Am Nebenpodium II lasen am Samstagnachmittag vier viel versprechende Nachwuchsautoren, Hanna Rauh, Stefan Winter, Rebekka Knoll und Carolin Hensler.

Im Namen von Wortwerk präsentieren sie Kurzgeschichten, haben aber auch schon andere Formen ausprobiert, wie Rebekka, deren Theaterstück „Einfußinseln“ 2009 in Erlangen aufgeführt wurde oder Carolin Hensler, die bereits am vierten Teil einer bislang unveröffentlichten Fantasy-Jugendbuchreihe arbeitet. Rebekka war 2009 unter den Gründungsmitgliedern von Wortwerk, das schon ursprünglich aus Erlangen kommt, dann nach Nürnberg umgezogen ist und jetzt wieder neu auflebte in diesem Städtchen, wie Christian Schloyer, ein Urgestein von Wortwerk und Moderator des Nachmittags, noch einmal erklärte.

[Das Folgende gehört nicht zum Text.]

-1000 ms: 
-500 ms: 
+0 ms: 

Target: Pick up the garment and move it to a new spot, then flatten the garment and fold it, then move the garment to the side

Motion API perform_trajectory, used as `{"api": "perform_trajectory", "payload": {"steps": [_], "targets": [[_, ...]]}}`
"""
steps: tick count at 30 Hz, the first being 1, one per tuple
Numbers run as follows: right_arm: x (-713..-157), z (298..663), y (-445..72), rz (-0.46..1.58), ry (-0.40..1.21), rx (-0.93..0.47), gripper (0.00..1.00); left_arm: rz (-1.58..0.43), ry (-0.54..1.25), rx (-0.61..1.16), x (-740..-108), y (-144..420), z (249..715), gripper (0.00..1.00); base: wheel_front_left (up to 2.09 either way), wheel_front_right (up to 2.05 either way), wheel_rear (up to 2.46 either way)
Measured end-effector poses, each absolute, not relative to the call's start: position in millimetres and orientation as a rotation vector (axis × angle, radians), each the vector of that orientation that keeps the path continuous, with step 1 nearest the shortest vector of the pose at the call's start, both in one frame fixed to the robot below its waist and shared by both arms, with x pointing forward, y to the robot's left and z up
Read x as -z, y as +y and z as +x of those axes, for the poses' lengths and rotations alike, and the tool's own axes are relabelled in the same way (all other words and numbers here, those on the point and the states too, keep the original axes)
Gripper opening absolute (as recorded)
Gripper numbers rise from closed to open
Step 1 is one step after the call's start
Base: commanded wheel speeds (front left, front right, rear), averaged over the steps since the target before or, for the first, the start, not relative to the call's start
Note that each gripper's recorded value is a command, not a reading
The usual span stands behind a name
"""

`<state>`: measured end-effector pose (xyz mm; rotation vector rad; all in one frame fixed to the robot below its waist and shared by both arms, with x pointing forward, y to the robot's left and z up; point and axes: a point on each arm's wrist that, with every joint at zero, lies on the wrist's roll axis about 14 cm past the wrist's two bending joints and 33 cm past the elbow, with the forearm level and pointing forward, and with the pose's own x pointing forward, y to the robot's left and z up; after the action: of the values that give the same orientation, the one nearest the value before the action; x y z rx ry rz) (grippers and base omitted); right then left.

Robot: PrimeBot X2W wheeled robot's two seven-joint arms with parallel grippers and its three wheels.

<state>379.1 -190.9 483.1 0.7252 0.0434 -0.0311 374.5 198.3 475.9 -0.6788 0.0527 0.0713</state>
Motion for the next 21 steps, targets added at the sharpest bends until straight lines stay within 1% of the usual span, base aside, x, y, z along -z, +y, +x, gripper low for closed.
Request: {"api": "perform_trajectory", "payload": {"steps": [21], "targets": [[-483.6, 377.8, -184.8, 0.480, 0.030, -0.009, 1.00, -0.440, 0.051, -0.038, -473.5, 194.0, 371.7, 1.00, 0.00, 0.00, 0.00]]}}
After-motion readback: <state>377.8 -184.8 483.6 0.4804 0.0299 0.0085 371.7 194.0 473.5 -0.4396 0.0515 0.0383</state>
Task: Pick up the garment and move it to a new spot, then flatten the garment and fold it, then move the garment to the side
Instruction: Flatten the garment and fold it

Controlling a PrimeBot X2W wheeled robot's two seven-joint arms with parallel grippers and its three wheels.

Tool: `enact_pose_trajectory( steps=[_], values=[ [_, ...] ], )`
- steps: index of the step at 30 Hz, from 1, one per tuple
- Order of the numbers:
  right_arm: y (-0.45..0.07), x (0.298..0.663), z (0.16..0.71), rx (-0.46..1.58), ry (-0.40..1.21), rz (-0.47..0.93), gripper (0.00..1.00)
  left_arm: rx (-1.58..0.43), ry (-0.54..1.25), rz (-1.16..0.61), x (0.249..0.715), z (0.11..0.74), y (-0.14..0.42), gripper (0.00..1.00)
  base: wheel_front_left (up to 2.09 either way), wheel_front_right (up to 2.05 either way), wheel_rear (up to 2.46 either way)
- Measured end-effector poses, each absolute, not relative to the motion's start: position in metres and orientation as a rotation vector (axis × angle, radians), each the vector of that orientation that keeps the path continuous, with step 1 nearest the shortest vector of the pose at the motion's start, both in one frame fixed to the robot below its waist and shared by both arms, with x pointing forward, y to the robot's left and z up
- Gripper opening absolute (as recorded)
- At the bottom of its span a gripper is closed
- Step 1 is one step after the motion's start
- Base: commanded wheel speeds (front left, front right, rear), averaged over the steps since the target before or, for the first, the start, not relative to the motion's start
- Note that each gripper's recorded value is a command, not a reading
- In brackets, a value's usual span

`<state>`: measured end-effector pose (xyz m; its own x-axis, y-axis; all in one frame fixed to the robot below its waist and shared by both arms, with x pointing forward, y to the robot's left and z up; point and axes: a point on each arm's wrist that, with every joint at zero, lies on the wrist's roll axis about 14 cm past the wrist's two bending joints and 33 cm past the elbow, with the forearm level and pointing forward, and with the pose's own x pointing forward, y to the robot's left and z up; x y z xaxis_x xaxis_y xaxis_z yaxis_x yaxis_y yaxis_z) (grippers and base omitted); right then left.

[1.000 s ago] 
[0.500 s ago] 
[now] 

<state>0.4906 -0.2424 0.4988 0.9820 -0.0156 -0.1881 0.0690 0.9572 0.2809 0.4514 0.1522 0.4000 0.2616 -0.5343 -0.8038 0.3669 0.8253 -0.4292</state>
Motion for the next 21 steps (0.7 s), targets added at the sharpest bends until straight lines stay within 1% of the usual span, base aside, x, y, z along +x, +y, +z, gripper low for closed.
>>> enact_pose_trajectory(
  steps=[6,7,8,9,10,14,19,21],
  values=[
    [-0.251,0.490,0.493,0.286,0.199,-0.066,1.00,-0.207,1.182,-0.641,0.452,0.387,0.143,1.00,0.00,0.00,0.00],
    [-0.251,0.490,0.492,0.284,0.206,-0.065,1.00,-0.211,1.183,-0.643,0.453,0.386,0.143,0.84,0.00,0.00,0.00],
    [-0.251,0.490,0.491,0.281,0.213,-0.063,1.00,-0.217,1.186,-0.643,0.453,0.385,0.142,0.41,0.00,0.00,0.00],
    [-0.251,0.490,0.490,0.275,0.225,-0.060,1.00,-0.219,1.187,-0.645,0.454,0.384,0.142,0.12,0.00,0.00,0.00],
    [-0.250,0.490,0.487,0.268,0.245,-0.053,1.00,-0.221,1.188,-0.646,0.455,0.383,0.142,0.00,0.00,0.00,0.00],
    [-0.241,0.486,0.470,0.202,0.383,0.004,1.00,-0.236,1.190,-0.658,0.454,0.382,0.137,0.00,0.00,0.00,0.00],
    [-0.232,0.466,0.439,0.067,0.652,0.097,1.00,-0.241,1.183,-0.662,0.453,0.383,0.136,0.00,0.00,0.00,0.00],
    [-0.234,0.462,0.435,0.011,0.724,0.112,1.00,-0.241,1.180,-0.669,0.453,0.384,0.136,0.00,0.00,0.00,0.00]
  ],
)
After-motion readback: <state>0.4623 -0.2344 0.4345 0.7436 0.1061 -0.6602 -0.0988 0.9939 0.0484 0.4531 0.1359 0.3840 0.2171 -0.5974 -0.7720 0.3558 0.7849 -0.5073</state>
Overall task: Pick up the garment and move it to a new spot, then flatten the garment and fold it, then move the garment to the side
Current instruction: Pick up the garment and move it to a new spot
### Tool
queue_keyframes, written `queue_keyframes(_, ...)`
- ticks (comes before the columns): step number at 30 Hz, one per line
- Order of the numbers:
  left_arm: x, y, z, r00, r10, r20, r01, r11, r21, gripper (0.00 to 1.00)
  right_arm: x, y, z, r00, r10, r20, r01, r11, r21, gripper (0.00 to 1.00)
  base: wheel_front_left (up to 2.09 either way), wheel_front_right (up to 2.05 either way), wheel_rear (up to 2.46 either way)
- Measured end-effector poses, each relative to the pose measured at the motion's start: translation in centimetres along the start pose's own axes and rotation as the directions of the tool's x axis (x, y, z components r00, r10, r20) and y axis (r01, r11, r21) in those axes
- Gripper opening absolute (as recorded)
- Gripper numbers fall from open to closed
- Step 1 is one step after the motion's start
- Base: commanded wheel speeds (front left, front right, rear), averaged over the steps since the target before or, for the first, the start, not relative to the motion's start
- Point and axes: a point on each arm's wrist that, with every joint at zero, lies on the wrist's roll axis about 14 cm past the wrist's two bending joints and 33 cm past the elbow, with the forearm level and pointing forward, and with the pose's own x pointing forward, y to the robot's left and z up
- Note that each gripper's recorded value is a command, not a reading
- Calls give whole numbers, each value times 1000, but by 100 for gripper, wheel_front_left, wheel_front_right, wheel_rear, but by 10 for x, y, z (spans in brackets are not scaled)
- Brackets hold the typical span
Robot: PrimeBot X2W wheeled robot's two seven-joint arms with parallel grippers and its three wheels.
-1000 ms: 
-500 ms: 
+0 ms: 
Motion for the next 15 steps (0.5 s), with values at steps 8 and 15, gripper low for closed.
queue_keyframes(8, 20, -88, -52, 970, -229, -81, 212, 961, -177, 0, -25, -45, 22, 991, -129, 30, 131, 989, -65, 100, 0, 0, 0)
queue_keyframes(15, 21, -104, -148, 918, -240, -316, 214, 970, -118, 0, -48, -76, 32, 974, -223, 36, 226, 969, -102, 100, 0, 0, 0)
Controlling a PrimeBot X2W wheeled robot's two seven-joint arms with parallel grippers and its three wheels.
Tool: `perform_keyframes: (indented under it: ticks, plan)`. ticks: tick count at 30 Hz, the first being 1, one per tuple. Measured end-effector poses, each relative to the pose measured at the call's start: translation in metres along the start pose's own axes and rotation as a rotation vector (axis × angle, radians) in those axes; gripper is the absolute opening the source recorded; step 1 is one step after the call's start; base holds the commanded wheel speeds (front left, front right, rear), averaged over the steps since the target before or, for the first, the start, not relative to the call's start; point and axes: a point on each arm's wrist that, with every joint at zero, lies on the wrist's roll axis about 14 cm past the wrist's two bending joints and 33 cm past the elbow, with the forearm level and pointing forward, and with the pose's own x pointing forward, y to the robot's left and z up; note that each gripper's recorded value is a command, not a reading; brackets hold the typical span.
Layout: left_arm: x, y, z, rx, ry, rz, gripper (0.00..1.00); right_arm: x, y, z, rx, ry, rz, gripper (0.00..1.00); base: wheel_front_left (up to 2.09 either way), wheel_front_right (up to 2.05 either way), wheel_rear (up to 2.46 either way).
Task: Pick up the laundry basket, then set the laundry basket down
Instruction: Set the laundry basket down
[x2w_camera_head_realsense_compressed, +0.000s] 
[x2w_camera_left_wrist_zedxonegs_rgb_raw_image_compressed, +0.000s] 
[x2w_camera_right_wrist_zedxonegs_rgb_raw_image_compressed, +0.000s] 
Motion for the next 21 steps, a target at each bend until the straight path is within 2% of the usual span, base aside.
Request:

Die Blätter der Bäume im Schlossgarten rauschen gewaltig, als jede der drei Autorinnen und Stefan Winter zu ihren Geschichten greifen. Stefan ist ein sehr unkonventioneller Schreiber, er bedient sich sämtlicher Genres, will Grenzen durchbrechen, die man sich nur selber setzt. So lässt er mitten in seinem Vortrag Fragebögen austeilen. Ich weiß nicht so recht, was ich mit Fragen wie: „Stört es dich, dass ich krank bin? – Ja – Nein“ oder „Auf einer Skala von 1 bis 10, findest du mich sympathisch?“ anfangen soll, originell sind sie aber schon irgendwie. Hanna wählt eher den klassischeren Weg mit ihrer Geschichte „Nichtmusik“, sie beschreibt die Situation eines Konzerts, aus der Sicht des Musikers kurz vor Beginn. Da sie selbst lange Klavier gespielt hat, kennt sie den kurzen Moment von Lampenfieber vor einer Aufführung.

Carolin erzählt von einer Bäckereifachverkäuferin, die dem attraktiven und machtverliebten Adam verfällt. Als sie sich während der Studentenproteste im Audimax aufgehalten habe, sei ihr die Geschichte eingefallen. Und Rebekka erzählt die Sommerliebe von Nick und Line, die sich in Pantomime, Schreiben und Erklären à la Activity kennenlernen.

Frisch und originell kommen die Geschichten an, hoffentlich wird man noch viel von den aufgeweckten Schreibkünstlern zu hören und lesen bekommen!